The main command is mlx_lm_lora.train. To see all options:

mlx_lm_lora.train --help

Basic training command:

mlx_lm_lora.train \
--model Goekdeniz-Guelmez/Josiefied-Qwen2.5-0.5B-Instruct-abliterated-v1 \
--train \
--data mlx-community/wikisql \
--iters 600

You can specify a YAML config with -c/--config:

mlx_lm_lora.train --config /path/to/config.yaml

Command-line flags will override corresponding values in the config file.

Training Methods

Quantization Aware Training (QAT)

QAT projects trainable weights onto a quantized grid after each optimizer update, simulating quantization effects during training. This improves quantized model performance and robustness.

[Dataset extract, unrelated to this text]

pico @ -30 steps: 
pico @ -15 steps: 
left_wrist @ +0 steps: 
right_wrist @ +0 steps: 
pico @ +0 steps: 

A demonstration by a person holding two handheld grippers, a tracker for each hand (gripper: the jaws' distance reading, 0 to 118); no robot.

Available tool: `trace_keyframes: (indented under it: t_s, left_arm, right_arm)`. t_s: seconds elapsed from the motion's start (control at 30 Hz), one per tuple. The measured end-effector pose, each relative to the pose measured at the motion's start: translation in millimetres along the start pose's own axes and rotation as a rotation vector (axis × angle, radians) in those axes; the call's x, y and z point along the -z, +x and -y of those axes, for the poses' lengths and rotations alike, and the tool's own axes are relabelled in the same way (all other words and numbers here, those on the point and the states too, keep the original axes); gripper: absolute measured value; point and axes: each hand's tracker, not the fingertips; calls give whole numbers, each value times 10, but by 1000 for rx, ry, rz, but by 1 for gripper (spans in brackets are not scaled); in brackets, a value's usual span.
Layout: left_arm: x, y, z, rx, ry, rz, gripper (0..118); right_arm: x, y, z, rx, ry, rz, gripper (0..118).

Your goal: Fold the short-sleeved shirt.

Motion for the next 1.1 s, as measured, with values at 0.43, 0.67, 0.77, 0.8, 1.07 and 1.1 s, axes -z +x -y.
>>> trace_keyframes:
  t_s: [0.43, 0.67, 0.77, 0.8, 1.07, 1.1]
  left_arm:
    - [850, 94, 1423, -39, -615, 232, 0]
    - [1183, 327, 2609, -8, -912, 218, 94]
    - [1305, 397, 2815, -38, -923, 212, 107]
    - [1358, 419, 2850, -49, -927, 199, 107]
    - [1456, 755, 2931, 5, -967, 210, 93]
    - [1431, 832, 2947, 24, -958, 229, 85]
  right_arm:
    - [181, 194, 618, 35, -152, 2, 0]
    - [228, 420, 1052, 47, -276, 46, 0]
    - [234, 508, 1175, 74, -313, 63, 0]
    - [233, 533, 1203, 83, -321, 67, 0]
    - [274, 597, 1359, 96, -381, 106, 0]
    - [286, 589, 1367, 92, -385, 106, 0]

Supported for: SFT, DPO, ORPO

QAT Flags:

--qat-enable Enable QAT projection during training
--qat-bits Bit-width for QAT (default: 8)
--qat-group-size Group size for QAT (default: 64, 0=per-tensor)
--qat-mode QAT mode (default: affine)
--qat-start-step Start QAT after this optimizer step (default: 1)
--qat-interval Apply QAT every N optimizer steps (default: 1)

Example (SFT):

mlx_lm_lora.train \
  --model <model> \
  --train \
  --train-mode sft \
  --data <data> \
  --qat-enable \
  --qat-bits 4 \
  --qat-group-size 64 \
  --qat-start-step 1 \
  --qat-interval 1

Example (DPO):

mlx_lm_lora.train \
  --model <model> \
  --train \
  --train-mode dpo \
  --data <data> \
  --qat-enable \
  --qat-bits 4

Example (ORPO):

mlx_lm_lora.train \
  --model <model> \
  --train \
  --train-mode orpo \
  --data <data> \
  --qat-enable \
  --qat-bits 8 \
  --qat-group-size 32

Supervised Fine-Tuning (SFT)

Standard instruction tuning using prompt-completion pairs.

mlx_lm_lora.train \
--model Goekdeniz-Guelmez/Josiefied-Qwen2.5-0.5B-Instruct-abliterated-v1 \
--train \
--train-mode sft \
--sft-loss-type dft \
--data mlx-community/hermes-3 \
--batch-size 4 \
--learning-rate 1e-5 \
--iters 1000

Key Parameters:

--train-type: Choose lora (default), dora, or full
--mask-prompt: Apply loss only to assistant responses
--sft-loss-type: SFT loss function - nll (default), memory-bounded chunked_nll, or dynamic fine-tuning loss dft
--max-seq-length: Maximum sequence length (default: 2048)
--gradient-accumulation-steps: Accumulate gradients over multiple steps

Dataset Format:

{"messages": [{"role": "user", "content": "What is AI?"}, {"role": "assistant", "content": "AI is..."}]}
{"prompt": "Explain quantum computing", "completion": "Quantum computing uses..."}
{"text": "Complete text for language modeling"}

Direct Preference Optimization (DPO)

Train models using preference pairs without a separate reward model.

mlx_lm_lora.train \
--model Goekdeniz-Guelmez/Josiefied-Qwen2.5-0.5B-Instruct-abliterated-v1 \
--train \
--train-mode dpo \
--data mlx-community/Human-Like-DPO \
--beta 0.1 \
--dpo-cpo-loss-type sigmoid \
--reference-model-path Goekdeniz-Guelmez/Josiefied-Qwen2.5-0.5B-Instruct-abliterated-v1

Key Parameters:

--beta: KL penalty strength (default: 0.1)
--dpo-cpo-loss-type: Loss function - sigmoid, hinge, ipo, or dpop
--delta: Margin for hinge loss (default: 50.0)
--reference-model-path: Reference model path (uses main model if not specified)

Dataset Format:

{"prompt": "User question", "chosen": "Good response", "rejected": "Bad response"}
{"system": "You are helpful", "prompt": "Question", "chosen": "Good", "rejected": "Bad"}

Final Token Preference Optimization (FTPO / Antidoom)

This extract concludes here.